§ **Supplied information**:
▼
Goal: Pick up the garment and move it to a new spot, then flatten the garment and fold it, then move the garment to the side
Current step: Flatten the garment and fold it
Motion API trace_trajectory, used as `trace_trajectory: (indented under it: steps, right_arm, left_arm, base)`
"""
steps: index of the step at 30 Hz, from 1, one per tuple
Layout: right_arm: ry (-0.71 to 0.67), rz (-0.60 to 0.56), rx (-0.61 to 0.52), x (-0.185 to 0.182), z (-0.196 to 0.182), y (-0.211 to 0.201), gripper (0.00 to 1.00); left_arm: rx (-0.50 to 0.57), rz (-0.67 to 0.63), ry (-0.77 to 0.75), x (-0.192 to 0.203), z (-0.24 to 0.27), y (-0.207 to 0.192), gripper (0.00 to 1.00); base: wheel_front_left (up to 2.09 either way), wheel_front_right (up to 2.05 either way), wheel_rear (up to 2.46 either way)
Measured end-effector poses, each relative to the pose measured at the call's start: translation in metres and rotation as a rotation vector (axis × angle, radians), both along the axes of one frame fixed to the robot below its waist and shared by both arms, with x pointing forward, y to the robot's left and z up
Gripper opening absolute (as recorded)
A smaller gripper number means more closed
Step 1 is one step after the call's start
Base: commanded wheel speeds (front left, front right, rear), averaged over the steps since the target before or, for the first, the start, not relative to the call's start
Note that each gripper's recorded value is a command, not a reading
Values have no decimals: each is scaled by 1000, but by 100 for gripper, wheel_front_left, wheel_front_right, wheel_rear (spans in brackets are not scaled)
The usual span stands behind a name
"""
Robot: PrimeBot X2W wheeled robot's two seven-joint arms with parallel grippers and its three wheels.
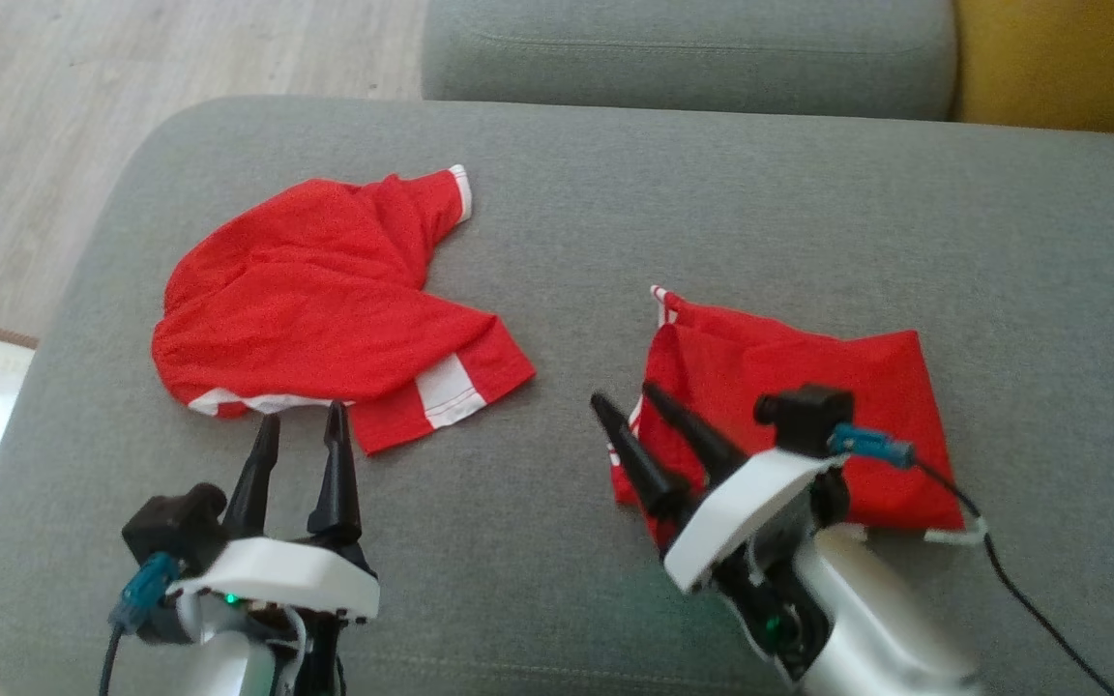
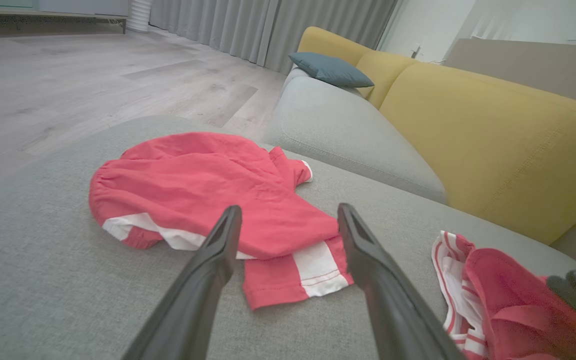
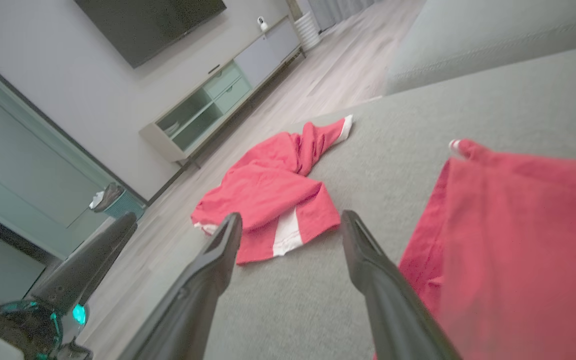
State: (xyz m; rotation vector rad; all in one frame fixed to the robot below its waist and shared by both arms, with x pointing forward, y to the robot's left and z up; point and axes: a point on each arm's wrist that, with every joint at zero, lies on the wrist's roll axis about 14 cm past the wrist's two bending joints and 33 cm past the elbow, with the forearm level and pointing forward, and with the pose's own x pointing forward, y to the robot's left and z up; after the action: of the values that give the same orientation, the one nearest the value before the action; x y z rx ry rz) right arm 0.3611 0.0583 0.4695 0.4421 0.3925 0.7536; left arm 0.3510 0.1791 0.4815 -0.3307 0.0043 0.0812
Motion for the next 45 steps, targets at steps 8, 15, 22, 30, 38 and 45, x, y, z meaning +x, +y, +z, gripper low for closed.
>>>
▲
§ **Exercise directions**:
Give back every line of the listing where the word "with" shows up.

§ **Answer box**:
Measured end-effector poses, each relative to the pose measured at the call's start: translation in metres and rotation as a rotation vector (axis × angle, radians), both along the axes of one frame fixed to the robot below its waist and shared by both arms, with x pointing forward, y to the robot's left and z up
Robot: PrimeBot X2W wheeled robot's two seven-joint arms with parallel grippers and its three wheels.
State: (xyz m; rotation vector rad; all in one frame fixed to the robot below its waist and shared by both arms, with x pointing forward, y to the robot's left and z up; point and axes: a point on each arm's wrist that, with every joint at zero, lies on the wrist's roll axis about 14 cm past the wrist's two bending joints and 33 cm past the elbow, with the forearm level and pointing forward, and with the pose's own x pointing forward, y to the robot's left and z up; after the action: of the values that give the same orientation, the one nearest the value before the action; x y z rx ry rz) right arm 0.3611 0.0583 0.4695 0.4421 0.3925 0.7536; left arm 0.3510 0.1791 0.4815 -0.3307 0.0043 0.0812

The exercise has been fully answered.